I wish you nothing but the best.

Specializes in Case mgmt., rehab, (CRRN), LTC & psych.

Passive-aggression bothers me, too. I cannot stand when coworkers pretend to be agreeable on the surface, but express their aggression in indirect ways.

Anyhow, I wrote about passive-aggression nearly two months ago. If you are interested in learning some tips on how to handle this type of coworker, click on the link below to read what I wrote.

https://allnurses.com/nurse-colleague-patient/passive-aggressive-coworker-746347.html

Specializes in Peds/outpatient FP,derm,allergy/private duty.
She tried to actually get me fired by writing me up, which totally backfired because it was proven that what she said wasn't true. It's a long story but let me put it in a nutshell. We have a nurse who yells at people for no reason. When I first started working there, the first night I met her, she yelled at me. So I said something but asked that it be handled in a way that would end amicably. In whatever way it was dealt with because of this yelling nurse's past history, it did not go well for her and my head nurse was offended by that.

If you went over charge nurse's head and complained to her bosses after working just one shift with yelling nurse, who suffered negative consequences as a result of that you can reasonably expect charge nurse to be ****** off about that for a variety of reasons. You made her look bad to management. She may be friends with yelling nurse outside of work, so in her mind she may believe you screwed both of them over. She can't fire or suspend you now because it will be seen as retribution. Even if you asked that it be dealt with amicably, managers will just go right ahead and do things their way.

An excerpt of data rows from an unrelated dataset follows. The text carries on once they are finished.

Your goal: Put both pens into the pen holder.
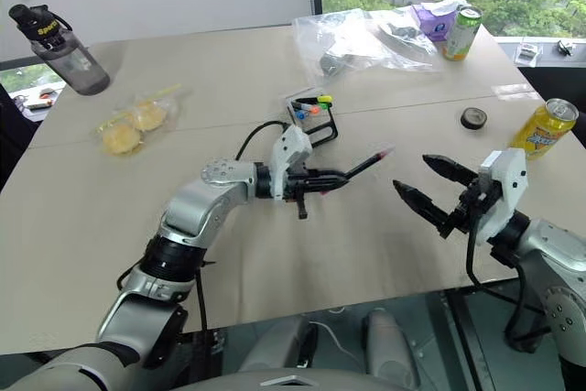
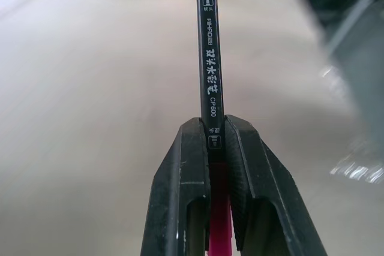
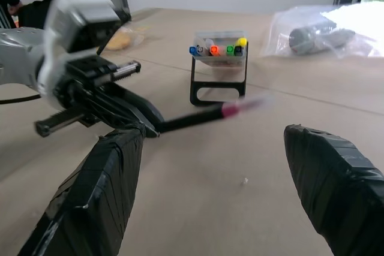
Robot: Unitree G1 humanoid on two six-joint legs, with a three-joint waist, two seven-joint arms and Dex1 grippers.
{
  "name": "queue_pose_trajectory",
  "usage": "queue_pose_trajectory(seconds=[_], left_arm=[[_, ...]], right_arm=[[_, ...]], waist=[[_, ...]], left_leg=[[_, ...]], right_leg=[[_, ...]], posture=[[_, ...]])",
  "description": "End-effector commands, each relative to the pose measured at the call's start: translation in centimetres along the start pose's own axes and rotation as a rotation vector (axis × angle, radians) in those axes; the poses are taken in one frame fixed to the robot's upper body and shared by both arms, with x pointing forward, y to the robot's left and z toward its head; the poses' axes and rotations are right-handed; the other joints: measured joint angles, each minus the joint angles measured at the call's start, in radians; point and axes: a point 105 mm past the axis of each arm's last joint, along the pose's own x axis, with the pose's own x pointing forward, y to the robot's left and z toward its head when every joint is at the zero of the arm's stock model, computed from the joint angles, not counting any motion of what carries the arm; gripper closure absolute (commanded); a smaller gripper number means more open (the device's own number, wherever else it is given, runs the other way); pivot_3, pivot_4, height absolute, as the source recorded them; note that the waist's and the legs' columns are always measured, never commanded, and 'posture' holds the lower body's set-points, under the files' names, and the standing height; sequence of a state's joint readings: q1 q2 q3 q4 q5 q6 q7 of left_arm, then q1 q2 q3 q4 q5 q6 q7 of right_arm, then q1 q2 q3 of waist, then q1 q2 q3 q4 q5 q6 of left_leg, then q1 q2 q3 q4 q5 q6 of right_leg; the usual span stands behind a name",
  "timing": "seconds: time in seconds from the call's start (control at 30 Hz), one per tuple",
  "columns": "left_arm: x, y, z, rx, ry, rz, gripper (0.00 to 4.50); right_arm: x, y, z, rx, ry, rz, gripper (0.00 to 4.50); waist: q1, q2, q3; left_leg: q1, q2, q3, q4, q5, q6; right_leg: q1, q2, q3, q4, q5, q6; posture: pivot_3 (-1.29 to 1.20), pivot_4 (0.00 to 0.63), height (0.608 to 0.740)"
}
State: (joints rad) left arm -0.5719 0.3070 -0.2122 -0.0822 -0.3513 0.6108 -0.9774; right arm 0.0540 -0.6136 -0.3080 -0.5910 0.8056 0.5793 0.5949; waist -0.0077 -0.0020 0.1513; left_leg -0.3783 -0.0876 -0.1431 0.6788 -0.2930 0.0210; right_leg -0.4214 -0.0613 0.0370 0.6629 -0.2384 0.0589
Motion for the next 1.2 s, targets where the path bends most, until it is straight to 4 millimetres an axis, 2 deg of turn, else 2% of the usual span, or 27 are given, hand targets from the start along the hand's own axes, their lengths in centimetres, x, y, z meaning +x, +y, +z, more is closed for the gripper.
queue_pose_trajectory(seconds=[0.03, 0.13, 0.27, 0.3, 0.37, 0.5, 0.53, 0.57, 0.73, 0.8, 0.83, 0.87, 0.93, 1.13, 1.17, 1.2], left_arm=[[0.4, -1.8, 2.3, 0.02, -0.121, -0.056, 4.42], [0.7, -2.8, 2.5, 0.007, -0.142, -0.089, 4.42], [0.8, -2.8, 2.7, 0.005, -0.151, -0.088, 4.42], [0.8, -2.8, 2.7, 0.007, -0.152, -0.09, 4.5], [1.0, -2.8, 2.8, 0.008, -0.153, -0.091, 4.5], [1.1, -2.6, 2.9, 0.006, -0.155, -0.09, 4.5], [1.1, -2.6, 2.9, 0.005, -0.154, -0.091, 4.5], [1.2, -2.6, 2.8, 0.002, -0.152, -0.092, 4.5], [1.2, -2.7, 2.7, -0.018, -0.14, -0.115, 4.5], [1.2, -2.7, 2.7, -0.013, -0.133, -0.117, 3.43], [1.2, -2.6, 2.7, -0.004, -0.131, -0.111, 3.33], [1.2, -2.5, 2.8, 0.005, -0.13, -0.103, 2.78], [1.1, -2.4, 2.8, 0.032, -0.11, -0.104, 2.07], [0.5, -3.0, 3.6, 0.023, -0.098, -0.198, 2.07], [0.5, -3.2, 3.6, 0.028, -0.092, -0.212, 1.51], [0.7, -2.7, 3.7, 0.058, -0.09, -0.178, 1.35]], right_arm=[[1.0, 0.1, 1.2, 0.122, -0.083, -0.049, 0.54], [1.5, 0.2, 2.3, 0.232, -0.172, -0.057, 0.54], [1.7, 0.3, 3.5, 0.314, -0.238, -0.054, 0.54], [1.8, 0.5, 3.7, 0.326, -0.249, -0.045, 1.07], [1.9, 0.7, 4.0, 0.339, -0.258, -0.029, 1.83], [1.9, 1.2, 4.1, 0.342, -0.255, -0.005, 3.89], [1.8, 1.3, 4.2, 0.342, -0.258, 0.001, 4.26], [1.8, 1.4, 4.3, 0.343, -0.261, 0.004, 4.4], [1.6, 2.3, 5.2, 0.372, -0.297, 0.069, 4.4], [1.5, 2.6, 5.5, 0.369, -0.307, 0.09, 4.4], [1.5, 2.7, 5.6, 0.361, -0.304, 0.094, 4.4], [1.5, 2.8, 5.6, 0.35, -0.295, 0.097, 4.4], [1.6, 3.0, 5.0, 0.305, -0.235, 0.11, 4.4], [1.7, 3.0, 4.5, 0.238, -0.171, 0.126, 4.4], [1.8, 2.9, 4.6, 0.233, -0.172, 0.128, 4.4], [1.8, 2.9, 4.7, 0.227, -0.17, 0.131, 4.4]], waist=[[-0.003, 0.0, 0.0], [-0.003, 0.0, 0.0], [-0.002, 0.0, 0.0], [-0.002, 0.0, 0.0], [-0.002, 0.0, 0.0], [-0.003, 0.0, 0.0], [-0.003, 0.0, 0.0], [-0.003, 0.0, 0.0], [-0.003, 0.0, 0.0], [-0.003, 0.0, 0.0], [-0.003, 0.0, 0.0], [-0.003, 0.0, 0.0], [-0.003, 0.0, 0.0], [-0.003, 0.0, 0.0], [-0.003, 0.0, 0.0], [-0.003, 0.0, 0.0]], left_leg=[[0.0, 0.0, 0.0, 0.0, 0.0, 0.0], [0.0, 0.0, 0.0, 0.0, 0.0, 0.0], [0.0, 0.0, 0.0, 0.0, 0.0, 0.0], [0.0, 0.0, 0.0, 0.0, 0.0, 0.0], [0.0, 0.0, 0.0, 0.0, 0.0, 0.0], [0.0, 0.0, 0.0, 0.0, 0.0, 0.0], [0.0, 0.0, 0.0, 0.0, 0.0, 0.0], [0.0, 0.0, 0.0, 0.0, 0.0, 0.0], [0.0, 0.0, 0.001, 0.0, 0.0, 0.0], [0.0, 0.0, 0.001, 0.0, 0.0, 0.0], [0.0, 0.0, 0.001, 0.0, 0.0, 0.0], [0.0, 0.0, 0.001, 0.0, 0.0, 0.0], [0.0, 0.0, 0.001, 0.0, 0.0, 0.0], [0.0, 0.0, 0.002, 0.0, 0.0, 0.0], [0.0, 0.0, 0.001, 0.0, 0.0, 0.0], [0.0, 0.0, 0.001, 0.0, 0.0, 0.0]], right_leg=[[0.0, 0.0, 0.001, 0.0, 0.0, 0.0], [0.0, 0.0, 0.001, 0.0, 0.0, 0.0], [0.0, 0.0, 0.001, 0.0, 0.0, 0.0], [0.0, 0.0, 0.001, 0.0, 0.0, 0.0], [0.0, 0.0, 0.0, 0.0, 0.0, 0.0], [0.0, 0.0, 0.001, 0.0, 0.0, 0.0], [0.0, 0.001, 0.001, 0.0, 0.0, 0.0], [0.0, 0.001, 0.0, 0.0, 0.0, 0.0], [0.0, 0.001, 0.0, 0.0, 0.0, 0.0], [0.0, 0.001, 0.0, 0.0, 0.0, 0.0], [0.0, 0.001, 0.0, 0.0, 0.0, 0.0], [0.0, 0.001, 0.0, 0.0, 0.0, 0.0], [0.0, 0.001, 0.0, 0.0, 0.0, 0.0], [0.0, 0.001, -0.002, 0.0, 0.0, 0.0], [0.0, 0.001, -0.002, 0.0, 0.0, 0.0], [0.0, 0.001, -0.002, 0.0, 0.0, 0.0]], posture=[[0.0, 0.15, 0.74], [0.0, 0.15, 0.74], [0.0, 0.15, 0.74], [0.0, 0.15, 0.74], [0.0, 0.15, 0.74], [0.0, 0.15, 0.74], [0.0, 0.15, 0.74], [0.0, 0.15, 0.74], [0.0, 0.15, 0.74], [0.0, 0.15, 0.74], [0.0, 0.15, 0.74], [0.0, 0.15, 0.74], [0.0, 0.15, 0.74], [0.0, 0.15, 0.74], [0.0, 0.15, 0.74], [0.0, 0.15, 0.74]])
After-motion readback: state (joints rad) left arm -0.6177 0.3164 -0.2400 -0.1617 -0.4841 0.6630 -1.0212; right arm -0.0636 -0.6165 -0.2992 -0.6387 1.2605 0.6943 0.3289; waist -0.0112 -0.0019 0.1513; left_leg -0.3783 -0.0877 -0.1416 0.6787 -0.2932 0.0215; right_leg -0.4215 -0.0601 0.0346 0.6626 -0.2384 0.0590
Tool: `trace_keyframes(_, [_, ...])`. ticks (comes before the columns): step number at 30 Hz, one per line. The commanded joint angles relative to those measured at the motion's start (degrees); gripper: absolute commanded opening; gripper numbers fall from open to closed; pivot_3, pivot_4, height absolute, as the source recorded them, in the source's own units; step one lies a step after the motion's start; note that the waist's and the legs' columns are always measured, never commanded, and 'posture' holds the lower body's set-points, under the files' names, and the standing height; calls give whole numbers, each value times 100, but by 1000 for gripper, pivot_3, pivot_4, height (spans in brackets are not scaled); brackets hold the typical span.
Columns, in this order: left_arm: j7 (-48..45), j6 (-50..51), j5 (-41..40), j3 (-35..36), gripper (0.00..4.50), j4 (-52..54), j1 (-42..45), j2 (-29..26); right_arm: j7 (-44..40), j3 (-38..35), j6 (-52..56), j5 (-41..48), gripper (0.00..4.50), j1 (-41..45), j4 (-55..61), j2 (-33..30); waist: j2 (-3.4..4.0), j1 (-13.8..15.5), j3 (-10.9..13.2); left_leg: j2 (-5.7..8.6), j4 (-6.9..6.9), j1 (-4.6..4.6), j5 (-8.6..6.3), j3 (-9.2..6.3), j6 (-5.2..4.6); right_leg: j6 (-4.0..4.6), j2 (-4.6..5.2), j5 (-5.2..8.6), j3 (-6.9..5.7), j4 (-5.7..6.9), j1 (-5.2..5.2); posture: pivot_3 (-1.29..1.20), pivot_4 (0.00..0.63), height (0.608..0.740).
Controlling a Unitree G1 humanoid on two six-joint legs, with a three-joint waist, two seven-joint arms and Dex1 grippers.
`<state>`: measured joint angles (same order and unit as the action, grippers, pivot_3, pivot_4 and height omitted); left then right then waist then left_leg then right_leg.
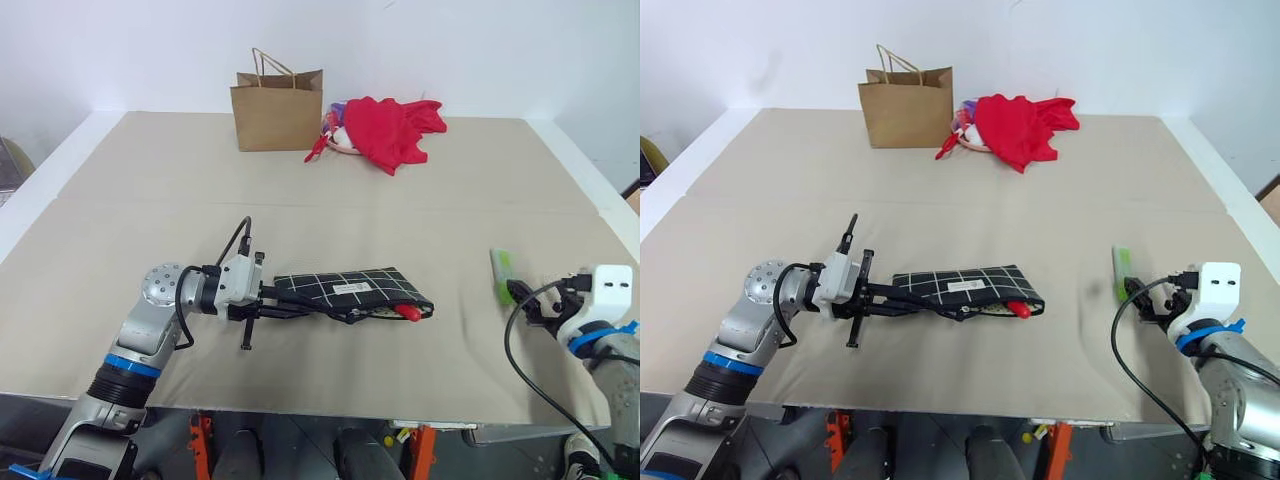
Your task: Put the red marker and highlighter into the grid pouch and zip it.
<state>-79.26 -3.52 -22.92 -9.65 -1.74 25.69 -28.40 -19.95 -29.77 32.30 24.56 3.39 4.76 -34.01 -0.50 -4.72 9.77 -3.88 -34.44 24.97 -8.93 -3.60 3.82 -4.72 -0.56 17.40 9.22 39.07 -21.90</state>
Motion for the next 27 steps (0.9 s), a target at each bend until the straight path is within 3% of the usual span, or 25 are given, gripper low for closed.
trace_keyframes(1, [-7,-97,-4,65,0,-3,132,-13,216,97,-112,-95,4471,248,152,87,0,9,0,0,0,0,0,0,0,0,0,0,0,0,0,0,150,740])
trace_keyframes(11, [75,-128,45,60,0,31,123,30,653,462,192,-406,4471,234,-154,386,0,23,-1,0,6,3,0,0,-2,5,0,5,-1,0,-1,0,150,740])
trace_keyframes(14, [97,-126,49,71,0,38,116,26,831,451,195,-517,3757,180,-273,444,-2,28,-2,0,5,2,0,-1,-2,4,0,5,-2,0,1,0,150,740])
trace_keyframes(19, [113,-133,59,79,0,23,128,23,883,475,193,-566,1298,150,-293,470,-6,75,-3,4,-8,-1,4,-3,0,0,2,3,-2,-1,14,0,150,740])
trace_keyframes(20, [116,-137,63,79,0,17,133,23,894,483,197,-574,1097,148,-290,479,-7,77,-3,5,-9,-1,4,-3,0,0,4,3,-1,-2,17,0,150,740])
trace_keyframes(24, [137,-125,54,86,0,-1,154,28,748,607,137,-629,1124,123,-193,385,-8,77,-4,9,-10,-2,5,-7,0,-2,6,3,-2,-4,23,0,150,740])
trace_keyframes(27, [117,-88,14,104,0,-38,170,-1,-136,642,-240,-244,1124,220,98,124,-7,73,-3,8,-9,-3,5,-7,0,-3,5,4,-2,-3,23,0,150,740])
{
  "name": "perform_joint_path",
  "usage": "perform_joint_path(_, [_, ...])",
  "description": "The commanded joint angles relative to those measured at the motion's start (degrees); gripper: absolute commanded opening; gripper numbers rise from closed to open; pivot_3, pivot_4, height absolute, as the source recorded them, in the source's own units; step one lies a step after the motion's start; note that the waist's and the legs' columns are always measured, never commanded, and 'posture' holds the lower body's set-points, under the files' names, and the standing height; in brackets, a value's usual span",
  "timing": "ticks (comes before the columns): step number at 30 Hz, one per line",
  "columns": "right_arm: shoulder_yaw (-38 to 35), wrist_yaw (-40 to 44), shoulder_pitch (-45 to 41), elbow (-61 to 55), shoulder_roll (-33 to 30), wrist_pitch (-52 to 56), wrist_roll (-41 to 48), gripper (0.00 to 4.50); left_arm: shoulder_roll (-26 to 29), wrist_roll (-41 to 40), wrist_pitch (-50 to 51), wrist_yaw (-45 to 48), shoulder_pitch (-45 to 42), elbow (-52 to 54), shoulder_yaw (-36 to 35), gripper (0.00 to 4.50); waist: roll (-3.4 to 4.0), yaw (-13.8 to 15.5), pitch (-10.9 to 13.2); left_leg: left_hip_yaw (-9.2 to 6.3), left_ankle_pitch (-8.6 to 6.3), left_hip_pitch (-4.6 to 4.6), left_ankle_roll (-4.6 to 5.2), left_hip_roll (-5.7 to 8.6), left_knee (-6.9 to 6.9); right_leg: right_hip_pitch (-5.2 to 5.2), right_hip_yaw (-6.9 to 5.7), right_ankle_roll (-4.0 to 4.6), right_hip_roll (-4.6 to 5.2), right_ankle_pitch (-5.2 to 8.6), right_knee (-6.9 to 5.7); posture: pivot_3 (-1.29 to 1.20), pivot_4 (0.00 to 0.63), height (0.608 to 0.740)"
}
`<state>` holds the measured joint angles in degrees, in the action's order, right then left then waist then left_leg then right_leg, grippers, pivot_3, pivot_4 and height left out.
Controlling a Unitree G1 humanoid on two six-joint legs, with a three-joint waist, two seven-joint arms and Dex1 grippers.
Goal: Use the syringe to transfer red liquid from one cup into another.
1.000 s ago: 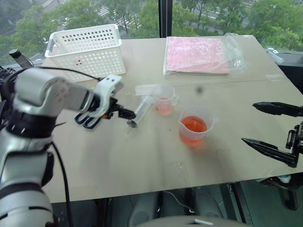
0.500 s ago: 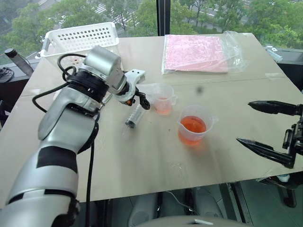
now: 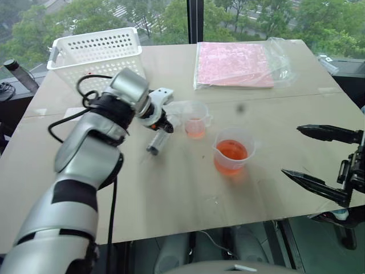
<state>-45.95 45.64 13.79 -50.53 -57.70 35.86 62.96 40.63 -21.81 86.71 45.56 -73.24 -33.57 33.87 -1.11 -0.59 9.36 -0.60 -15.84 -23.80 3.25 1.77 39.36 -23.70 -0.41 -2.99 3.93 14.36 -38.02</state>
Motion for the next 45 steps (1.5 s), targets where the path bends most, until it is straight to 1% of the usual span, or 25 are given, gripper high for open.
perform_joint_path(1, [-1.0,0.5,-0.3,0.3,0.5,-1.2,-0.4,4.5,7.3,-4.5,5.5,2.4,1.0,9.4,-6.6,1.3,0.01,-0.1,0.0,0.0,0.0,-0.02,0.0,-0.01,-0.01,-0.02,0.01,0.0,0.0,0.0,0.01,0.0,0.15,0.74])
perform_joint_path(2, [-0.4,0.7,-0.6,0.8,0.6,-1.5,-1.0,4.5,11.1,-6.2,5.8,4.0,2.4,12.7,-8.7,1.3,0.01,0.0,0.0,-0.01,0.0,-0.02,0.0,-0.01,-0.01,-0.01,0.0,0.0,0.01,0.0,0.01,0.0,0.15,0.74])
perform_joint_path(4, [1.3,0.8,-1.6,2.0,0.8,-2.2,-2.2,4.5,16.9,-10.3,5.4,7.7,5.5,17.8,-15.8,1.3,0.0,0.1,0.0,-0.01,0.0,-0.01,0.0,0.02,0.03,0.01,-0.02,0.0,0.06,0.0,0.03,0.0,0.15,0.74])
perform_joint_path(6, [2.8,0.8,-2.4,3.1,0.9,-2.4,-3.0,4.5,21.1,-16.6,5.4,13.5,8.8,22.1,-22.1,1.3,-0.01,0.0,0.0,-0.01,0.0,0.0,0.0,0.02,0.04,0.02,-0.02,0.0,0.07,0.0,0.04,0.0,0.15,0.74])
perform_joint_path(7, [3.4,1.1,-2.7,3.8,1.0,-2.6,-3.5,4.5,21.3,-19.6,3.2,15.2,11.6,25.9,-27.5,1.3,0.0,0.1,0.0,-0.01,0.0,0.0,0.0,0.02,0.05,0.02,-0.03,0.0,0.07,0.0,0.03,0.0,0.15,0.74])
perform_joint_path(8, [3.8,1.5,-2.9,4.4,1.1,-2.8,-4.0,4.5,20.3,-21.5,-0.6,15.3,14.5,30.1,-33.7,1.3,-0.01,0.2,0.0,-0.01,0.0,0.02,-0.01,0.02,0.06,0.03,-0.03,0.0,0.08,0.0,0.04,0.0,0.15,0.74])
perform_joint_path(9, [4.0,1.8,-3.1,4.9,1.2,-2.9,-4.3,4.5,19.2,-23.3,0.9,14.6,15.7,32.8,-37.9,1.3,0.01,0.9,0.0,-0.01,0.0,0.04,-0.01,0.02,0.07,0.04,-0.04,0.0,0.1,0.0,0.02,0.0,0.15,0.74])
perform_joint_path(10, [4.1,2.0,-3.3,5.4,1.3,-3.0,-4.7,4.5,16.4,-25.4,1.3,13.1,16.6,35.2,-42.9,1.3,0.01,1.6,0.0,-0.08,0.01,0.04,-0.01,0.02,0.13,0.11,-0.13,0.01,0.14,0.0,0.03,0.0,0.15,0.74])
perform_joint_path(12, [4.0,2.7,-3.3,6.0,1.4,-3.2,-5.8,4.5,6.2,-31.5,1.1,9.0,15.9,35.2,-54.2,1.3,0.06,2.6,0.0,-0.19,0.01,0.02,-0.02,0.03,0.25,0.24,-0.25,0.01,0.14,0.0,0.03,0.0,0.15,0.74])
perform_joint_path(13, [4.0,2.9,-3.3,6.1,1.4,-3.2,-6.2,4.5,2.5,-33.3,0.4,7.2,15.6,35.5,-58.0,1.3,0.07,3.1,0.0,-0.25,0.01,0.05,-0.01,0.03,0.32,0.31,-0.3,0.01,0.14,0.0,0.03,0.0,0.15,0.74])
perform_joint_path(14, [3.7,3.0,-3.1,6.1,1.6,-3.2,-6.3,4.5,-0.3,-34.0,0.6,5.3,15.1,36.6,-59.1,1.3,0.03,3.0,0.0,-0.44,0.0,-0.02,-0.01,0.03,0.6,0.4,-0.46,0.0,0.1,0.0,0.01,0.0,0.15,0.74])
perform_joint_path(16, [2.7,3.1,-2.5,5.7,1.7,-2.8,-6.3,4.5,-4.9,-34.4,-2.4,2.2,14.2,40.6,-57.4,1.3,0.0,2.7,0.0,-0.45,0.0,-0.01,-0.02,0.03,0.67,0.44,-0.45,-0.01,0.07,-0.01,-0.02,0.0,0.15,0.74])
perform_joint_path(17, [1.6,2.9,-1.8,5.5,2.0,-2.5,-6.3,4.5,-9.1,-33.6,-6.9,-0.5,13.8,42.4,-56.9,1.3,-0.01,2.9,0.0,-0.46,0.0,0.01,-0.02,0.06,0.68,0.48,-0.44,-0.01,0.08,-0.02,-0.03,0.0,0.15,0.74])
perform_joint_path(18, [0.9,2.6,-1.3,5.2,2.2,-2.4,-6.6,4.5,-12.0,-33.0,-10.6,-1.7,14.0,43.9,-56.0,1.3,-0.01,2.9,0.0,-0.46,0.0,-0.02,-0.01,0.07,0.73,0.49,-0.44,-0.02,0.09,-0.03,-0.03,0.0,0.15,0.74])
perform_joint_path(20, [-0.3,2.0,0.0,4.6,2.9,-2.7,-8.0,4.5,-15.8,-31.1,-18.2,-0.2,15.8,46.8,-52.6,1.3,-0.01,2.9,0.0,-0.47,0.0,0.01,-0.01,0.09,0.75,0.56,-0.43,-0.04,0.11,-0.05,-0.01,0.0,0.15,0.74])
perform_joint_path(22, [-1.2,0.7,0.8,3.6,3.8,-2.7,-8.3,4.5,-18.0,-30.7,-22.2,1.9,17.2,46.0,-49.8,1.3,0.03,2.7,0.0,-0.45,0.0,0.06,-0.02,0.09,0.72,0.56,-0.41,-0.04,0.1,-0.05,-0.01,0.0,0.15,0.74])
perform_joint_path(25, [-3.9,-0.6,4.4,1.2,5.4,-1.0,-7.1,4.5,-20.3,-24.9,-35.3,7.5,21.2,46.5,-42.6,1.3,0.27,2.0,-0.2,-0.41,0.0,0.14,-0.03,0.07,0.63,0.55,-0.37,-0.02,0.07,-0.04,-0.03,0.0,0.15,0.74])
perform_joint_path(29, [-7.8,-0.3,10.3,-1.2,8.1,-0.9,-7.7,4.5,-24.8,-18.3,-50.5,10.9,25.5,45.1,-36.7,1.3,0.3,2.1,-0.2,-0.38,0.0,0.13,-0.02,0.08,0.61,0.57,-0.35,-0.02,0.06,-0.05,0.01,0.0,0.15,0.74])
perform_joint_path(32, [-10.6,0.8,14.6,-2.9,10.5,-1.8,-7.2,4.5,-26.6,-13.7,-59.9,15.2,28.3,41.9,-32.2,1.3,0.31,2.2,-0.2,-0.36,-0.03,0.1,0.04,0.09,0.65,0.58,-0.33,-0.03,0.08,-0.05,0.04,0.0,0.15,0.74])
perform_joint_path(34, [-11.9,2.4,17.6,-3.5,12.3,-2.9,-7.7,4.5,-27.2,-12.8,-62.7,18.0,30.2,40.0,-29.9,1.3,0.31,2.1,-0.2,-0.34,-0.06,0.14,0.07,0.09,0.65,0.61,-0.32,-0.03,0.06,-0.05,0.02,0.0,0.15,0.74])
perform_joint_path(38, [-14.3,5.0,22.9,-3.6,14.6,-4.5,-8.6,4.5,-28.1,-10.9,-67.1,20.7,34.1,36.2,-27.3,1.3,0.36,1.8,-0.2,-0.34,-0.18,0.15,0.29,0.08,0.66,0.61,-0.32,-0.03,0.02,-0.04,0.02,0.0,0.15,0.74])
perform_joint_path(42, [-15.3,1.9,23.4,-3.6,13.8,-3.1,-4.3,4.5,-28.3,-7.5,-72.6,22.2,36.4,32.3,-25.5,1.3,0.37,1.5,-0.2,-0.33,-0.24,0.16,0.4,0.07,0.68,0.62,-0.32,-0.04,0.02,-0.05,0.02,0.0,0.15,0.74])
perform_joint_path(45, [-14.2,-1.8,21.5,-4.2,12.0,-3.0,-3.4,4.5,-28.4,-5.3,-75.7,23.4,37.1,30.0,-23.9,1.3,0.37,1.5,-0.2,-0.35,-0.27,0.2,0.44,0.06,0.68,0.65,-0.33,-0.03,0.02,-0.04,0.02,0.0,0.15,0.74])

Realistically, unless something is done to clear the air, she will attempt to sabotage you, keep you in a deep freeze environment until you either quit or one of their false accusations sticks. Having emotional maturity isn't always the case with those in leadership positions.

You could write a glowing message about her and stick it on that bulletin board. At least it will mess with her head and throw her off her game for a while. :coollook:

Wish I had the advice that would make it all get better - I had a job somewhat like that - in was almost a year of living hell before I finally bailed. If I have the sequence of events wrong please excuse.

Specializes in Cardiac/Neuro Stepdown.

I had to re-do this comment after checking the history of your posts! It reads like an episode of Dynasty.

Wow, nothing is ever your fault, everyone is always out to get you, all those writeups are bogus, everyone is just so mean.

Flame away folks, but I would avoid you too.

Specializes in Med/surg, Quality & Risk.
To go the management seems stupid because how can I pinpoint the problem?

Yes, it would seem stupid.

Specializes in Pediatrics.
I had to re-do this comment after checking the history of your posts! It reads like an episode of Dynasty.

Wow, nothing is ever your fault, everyone is always out to get you, all those writeups are bogus, everyone is just so mean.

Flame away folks, but I would avoid you too.

See, and this is why I write a book when I share because I knew someone would say this. I know I am asking you to trust me. But it's the truth. The stories happened. The way they happened was retold from a skewed perspective that made me appear rather ridiculous. In that sense, no there was no truth in them. There was only one thing in the write up that I needed to change and I did.

Specializes in Pediatrics.

Thank you. If you have never dealt with this type of thing, you have no idea what I'm talking about. I am going to take the time to read through this carefully.